Posted at 10:43am on Wednesday, January 14th, 2004

Aha! Stumbling around my local Borders as I was, looking for something to while away the dead spots during a family Christmas my eye was drawn to a stark modern cover design with blurb that pressed all the right buttons. “Stunning debut” it said (10 points); “he’s in danger of doing for his generation what I did for mine (Hunter S Thompson)” it said (15 points); “the bright lights of acid and the ferocity of speed” it said (another 15 points). Twelve is a novel that completely satisfied my criteria for random book selection. You can see why I took it home.

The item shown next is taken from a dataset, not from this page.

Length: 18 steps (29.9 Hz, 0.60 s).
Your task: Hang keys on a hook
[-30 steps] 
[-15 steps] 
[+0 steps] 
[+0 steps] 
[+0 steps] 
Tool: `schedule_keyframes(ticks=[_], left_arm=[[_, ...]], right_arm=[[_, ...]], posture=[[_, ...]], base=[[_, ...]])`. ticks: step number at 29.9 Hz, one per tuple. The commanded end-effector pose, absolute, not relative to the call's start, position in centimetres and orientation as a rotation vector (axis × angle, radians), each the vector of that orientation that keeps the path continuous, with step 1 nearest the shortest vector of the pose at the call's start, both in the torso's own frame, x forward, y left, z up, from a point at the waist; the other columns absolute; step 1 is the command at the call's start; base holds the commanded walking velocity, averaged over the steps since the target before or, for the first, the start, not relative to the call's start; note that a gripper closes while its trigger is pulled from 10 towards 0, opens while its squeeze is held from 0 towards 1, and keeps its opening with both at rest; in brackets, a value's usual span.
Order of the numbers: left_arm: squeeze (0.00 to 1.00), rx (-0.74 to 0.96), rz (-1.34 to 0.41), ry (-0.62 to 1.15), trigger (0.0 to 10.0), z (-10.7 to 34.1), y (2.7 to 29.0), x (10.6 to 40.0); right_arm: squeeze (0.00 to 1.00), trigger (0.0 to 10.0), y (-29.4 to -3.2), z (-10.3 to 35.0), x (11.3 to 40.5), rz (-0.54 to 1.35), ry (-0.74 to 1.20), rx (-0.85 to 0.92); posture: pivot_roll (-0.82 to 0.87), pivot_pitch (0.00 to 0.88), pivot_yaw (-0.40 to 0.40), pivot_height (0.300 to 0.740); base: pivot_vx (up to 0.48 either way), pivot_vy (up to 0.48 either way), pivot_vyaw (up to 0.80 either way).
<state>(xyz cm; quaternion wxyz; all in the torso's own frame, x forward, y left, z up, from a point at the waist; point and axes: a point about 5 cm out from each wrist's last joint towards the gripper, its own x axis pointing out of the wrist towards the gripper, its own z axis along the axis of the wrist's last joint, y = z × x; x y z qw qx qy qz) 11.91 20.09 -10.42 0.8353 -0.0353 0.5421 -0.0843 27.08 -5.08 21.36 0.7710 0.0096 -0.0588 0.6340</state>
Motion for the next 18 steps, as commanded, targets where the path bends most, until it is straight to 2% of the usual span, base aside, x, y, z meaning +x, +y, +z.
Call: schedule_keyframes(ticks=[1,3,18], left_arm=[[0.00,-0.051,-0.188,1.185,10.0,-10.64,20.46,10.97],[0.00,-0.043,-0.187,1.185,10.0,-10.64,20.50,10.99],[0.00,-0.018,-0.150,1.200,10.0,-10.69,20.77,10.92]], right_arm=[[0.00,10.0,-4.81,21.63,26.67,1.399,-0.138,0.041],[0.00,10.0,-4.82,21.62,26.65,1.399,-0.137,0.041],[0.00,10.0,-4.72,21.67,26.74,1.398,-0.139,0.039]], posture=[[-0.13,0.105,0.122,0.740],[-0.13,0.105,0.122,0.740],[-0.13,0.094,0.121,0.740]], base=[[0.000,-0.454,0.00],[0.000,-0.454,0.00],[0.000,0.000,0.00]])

Set in New York over the 5 days leading up to New Year it’s the story of a bunch of late teens looking for a party. It spans the classes from the ghettos of the Bronx to the brownstones on Park Avenue, telling the story of a group of kids all loosely connected by the same desire for a big New Year’s bash and all destined to end up at the same house for the big night.

It uses the neat narrative trick of telling the story from many character’s point of view. White Mike is our main protagonist - a small time dealer in weed and coke who never touches his own supply. Other characters include the rich geek who’s brother used to be a coke addict, the unencumbered prom queen and the drug addled mess of self consciousness that is the party girl. Each one tells their story over the 5 days, and each one gives us an insight into their own peculiar brand of teenage angst.

You can tell from that precis that this is going to be a difficult novel to carry off; there’s not an awful lot to work with, let alone a lot of originality, and unfortunately Twelve doesn’t manage it. This is another one of those desperate to shock novels. Apparently we should be shocked that kids in their late teens smoke weed. We should be shocked that they take cocaine. We should be shocked that drugs make up so much of their lives, and that they overstep boundaries because of them.

So, this is mostly regurgitated pap. He’s trying to be make an East Coast version of Brett Easton Ellis’ Less Than Zero and he really doesn’t succeed. On top of that it’s made all the more disappointing by the overt privilege and ego of the author. Never have I read a book before where the author so desperately wants us to think that the book is autobiographical because he’s made the character he wants us to think is him so cool.

Add to that a set of completely vacuous two dimensional characters, a plot so weak it couldn’t snap spaghetti, a fictional device clumsily created and then never actually used and a denoument that smacks of the last role playing game the author played and what you get left with is a completely disatisfying 2 hour read.

Shame on the publishers for publishing it, shame on the parents for funding the little twat through school and letting him live out his desire to be a novelist. I’m sure he got a good education. Hopefully he learned a trade. He’ll need it.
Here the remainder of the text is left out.